3. Prepare for Repayment

Students can prepare for student loan repayment by planning early and staying informed about their responsibilities. Repayment is required according to the terms and conditions of your promissory note(s). You must start repayment after the grace period ends.
For most federal student loans, the grace period ends six months after you graduate, leave school, or drop below half-time enrollment. This six-month period gives you time to prepare for repayment before your first payment is due. Not all loans have the same grace period. PLUS Loans for parents and graduate students generally do not have a standard grace period (though a short deferment may be available). Private student loans vary by lender, so the length of the grace period depends on the terms of your specific loan.
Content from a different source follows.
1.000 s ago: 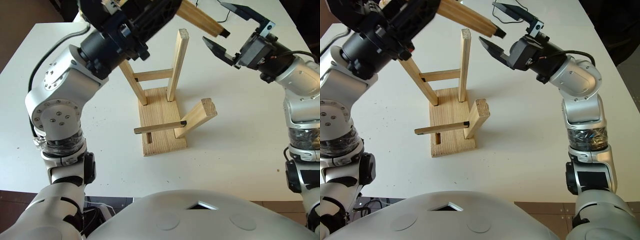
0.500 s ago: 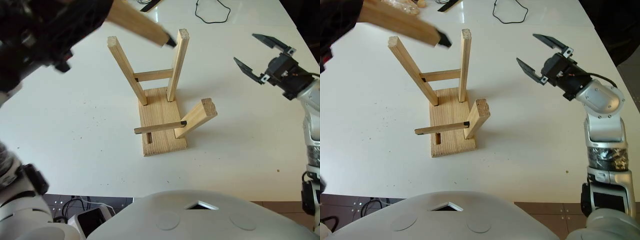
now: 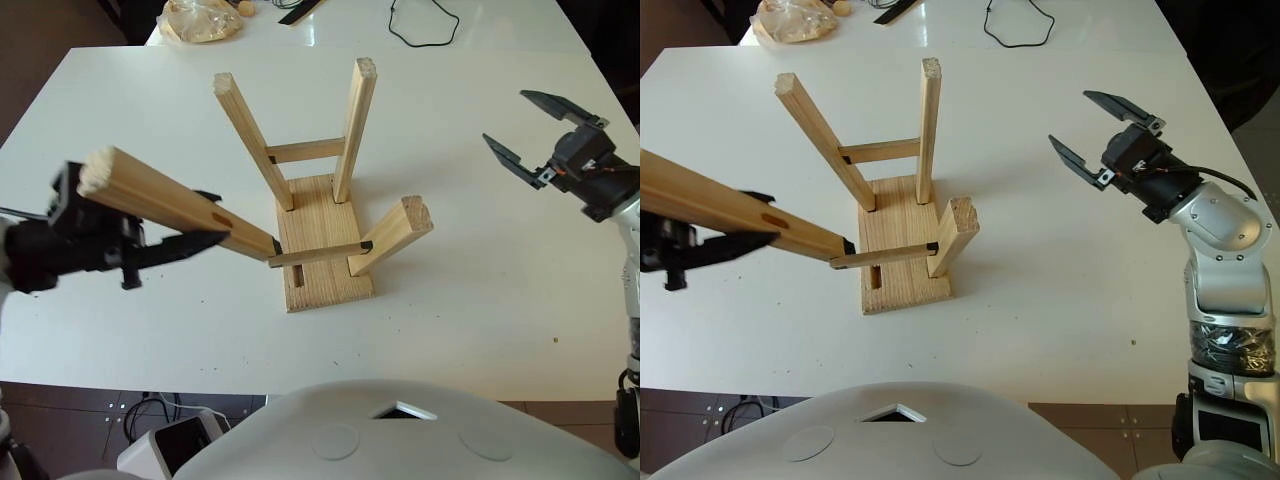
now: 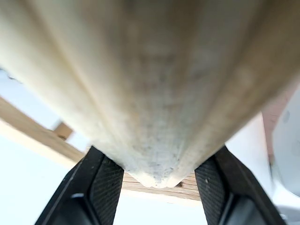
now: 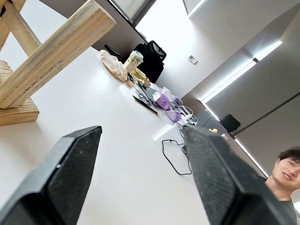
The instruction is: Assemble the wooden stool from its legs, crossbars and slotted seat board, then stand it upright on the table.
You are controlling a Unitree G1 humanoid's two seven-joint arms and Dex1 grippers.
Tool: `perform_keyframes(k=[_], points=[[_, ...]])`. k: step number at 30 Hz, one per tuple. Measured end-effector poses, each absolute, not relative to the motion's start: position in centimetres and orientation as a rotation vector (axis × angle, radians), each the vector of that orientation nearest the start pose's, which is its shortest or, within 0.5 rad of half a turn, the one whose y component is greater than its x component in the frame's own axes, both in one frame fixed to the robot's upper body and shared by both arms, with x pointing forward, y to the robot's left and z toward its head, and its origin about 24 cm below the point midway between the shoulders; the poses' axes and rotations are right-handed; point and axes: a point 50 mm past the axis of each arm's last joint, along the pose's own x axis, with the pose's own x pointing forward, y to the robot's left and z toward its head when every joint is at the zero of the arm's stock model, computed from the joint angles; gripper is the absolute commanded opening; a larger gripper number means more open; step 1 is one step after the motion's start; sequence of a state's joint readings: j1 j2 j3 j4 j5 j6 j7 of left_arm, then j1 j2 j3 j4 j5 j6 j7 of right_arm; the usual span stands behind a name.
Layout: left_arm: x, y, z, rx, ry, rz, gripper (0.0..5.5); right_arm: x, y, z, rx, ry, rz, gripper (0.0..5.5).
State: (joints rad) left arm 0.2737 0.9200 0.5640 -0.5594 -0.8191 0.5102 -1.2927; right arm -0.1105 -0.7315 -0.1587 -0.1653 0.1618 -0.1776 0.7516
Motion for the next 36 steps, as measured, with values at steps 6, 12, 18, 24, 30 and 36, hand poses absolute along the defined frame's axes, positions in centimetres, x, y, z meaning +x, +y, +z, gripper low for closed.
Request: perform_keyframes(k=[6,12,18,24,30,36], points=[[15.0,24.1,17.0,0.224,0.153,-1.257,2.06,25.5,-23.9,16.1,-0.732,-0.225,0.717,3.17],[15.0,23.2,15.9,0.255,0.102,-1.272,2.06,25.7,-23.7,16.0,-0.733,-0.224,0.732,3.17],[15.1,22.8,15.0,0.311,0.085,-1.288,2.06,25.9,-23.6,15.8,-0.733,-0.218,0.740,3.17],[15.3,22.7,14.0,0.350,0.066,-1.285,2.06,25.9,-23.4,15.4,-0.729,-0.212,0.749,3.17],[15.2,23.0,13.4,0.306,0.103,-1.289,2.06,25.9,-23.2,15.3,-0.737,-0.219,0.763,3.17],[15.5,23.7,12.9,0.256,0.201,-1.320,2.06,25.9,-23.0,15.1,-0.746,-0.217,0.770,3.17]])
It is important to confirm your exact repayment start date with your loan servicer to avoid missed payments and potential penalties.

Before leaving school, review how much you have borrowed and understand your loan terms, including interest rates, grace periods, and monthly payment estimates (Loan Simulator). Create a realistic budget that includes your anticipated loan payment along with living expenses. Stay in contact with your loan servicer and ensure your contact information is current so you receive important updates. Explore repayment plan options to help you determine which one is right for you and your situation. Most importantly, begin repayment with a clear understanding that your student loan is a long-term financial obligation that requires consistent, on-time payments.

4. Where Can You Find Information About Your Student Loans?

An important part of managing your finances is staying informed about your total student loan debt and repayment status. The best place to find your federal student loan information is StudentAid.gov, the U.S. Department of Education’s official website for federal student aid records.

At StudentAid.gov, you can view:

  • Your total loan amounts and current balances
  • Your loan servicer(s) and their contact information
  • Your interest rates
  • Your current loan status (such as in repayment, deferment, or default)
  • Your repayment history and overall progress

Regularly reviewing your loan information helps you stay organized, plan ahead, and avoid missed payments.

5. Resolve any disputes with your lender/ loan servicer.

  • If you are unable to resolve a dispute with your lender/servicer concerning the terms of your student loan, you may contact the Department of Education Ombudsman via postal mail:
U.S. Department of Education
FSA Ombudsman Group
830 First Street, N.E., Mail Stop 5144
Washington, DC 20202-5144

6. Don’t Fail to Repay your Student Loans

Student loan repayment is a long-term financial commitment with significant legal and financial consequences if ignored. Staying informed, communicating with your loan servicer, and seeking assistance early are essential to protecting your financial future.